Raydina Lora

Por: Raydina Lora

Si estás pensando en involucrarte en una relación con un hombre casado o salir con él, por favor detente solo 5 minutos a leer este artículo ya que te podrá hacer pensarlo dos veces y te ayudará enormemente a identificar si es lo que en realidad quieres.

Tratar de conquistar a un hombre casado puede convertirse en una trampa mortal, ya que él tiene una casa, un plan de vida con otra mujer y eso no lo puedes cambiar, aunque quieras atraer a un hombre casado, tú siempre serás la otra y no la única. ¿Cómo sabes si lo mismo que te dice a ti, no se lo dice a otras? Si se lo hizo a su esposa, ¿cómo sabes que no te hace a ti lo mismo?

Algunas mujeres buscan hombres casados o simplemente así se dieron las circunstancias, sea cual sea la forma en que lo conociste, esto puede ser muy peligroso, ya que tú puedes acabar perdidamente enamorada por él y si es alguien que no se quiere comprometer y sólo se está divirtiendo contigo, podrías terminar muy lastimada.

Mientras tu te estás rompiendo la cabeza viendo a ver cómo enamorar a un hombre casado, él duerme con su mujer, también tiene relaciones con ella, sino es por la noche, será por la mañana o al día siguiente y aunque tú estés tratando de construir momentos felices, de pasión y amor a su lado, siempre habrán situaciones en la que él no podrá estar contigo.
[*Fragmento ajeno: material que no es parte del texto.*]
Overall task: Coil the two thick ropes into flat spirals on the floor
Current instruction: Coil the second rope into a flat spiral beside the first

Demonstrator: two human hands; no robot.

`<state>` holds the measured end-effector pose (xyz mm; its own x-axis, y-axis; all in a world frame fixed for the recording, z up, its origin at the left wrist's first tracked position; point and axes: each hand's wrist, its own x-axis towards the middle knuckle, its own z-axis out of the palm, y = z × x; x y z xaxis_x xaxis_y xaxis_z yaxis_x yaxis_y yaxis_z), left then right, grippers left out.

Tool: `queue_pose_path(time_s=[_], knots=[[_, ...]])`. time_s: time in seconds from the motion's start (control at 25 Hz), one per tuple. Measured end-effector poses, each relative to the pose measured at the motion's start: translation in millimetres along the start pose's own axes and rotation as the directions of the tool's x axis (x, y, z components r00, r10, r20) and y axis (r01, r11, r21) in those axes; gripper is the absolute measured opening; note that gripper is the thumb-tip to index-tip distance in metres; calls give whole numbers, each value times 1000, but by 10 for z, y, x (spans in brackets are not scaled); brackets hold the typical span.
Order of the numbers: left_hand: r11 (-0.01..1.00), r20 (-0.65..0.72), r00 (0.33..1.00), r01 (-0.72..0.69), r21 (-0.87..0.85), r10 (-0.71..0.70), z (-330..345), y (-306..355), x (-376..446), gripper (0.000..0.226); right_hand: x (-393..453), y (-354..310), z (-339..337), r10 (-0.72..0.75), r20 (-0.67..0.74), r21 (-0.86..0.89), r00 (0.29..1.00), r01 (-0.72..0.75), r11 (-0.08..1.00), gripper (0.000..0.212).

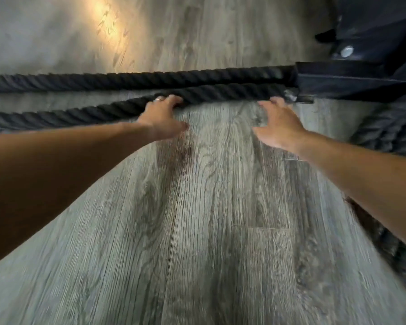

Recuerda que su familia tiene un lugar privilegiado en su vida, así le hagas dramas o te pares de cabeza, ellos serán lo primero, aunque continuamente se queje de que su matrimonio es el peor (todos dicen los mismo pero no dejan su matrimonio), no peques de ingenua y no confíes en las falsas promesas hasta que no te demuestre lo contrario.

Es muy fácil creer en lo que queremos oír pero eso no quiere decir que sea cierto y quizás tú eres una mujer que busca de un hombre bueno, honesto, amoroso y comprometido, pero piensa… ¿estás encontrándolo en la persona correcta? Si no quieres sufrir desengaños, no permitas que ningún hombre te embauque con su palabrería, ya qué habiendo tantos hombres solteros no te conformes con ser la otra, confórmate con ser la única.

La autora es Orientadora y Psicopedagoga.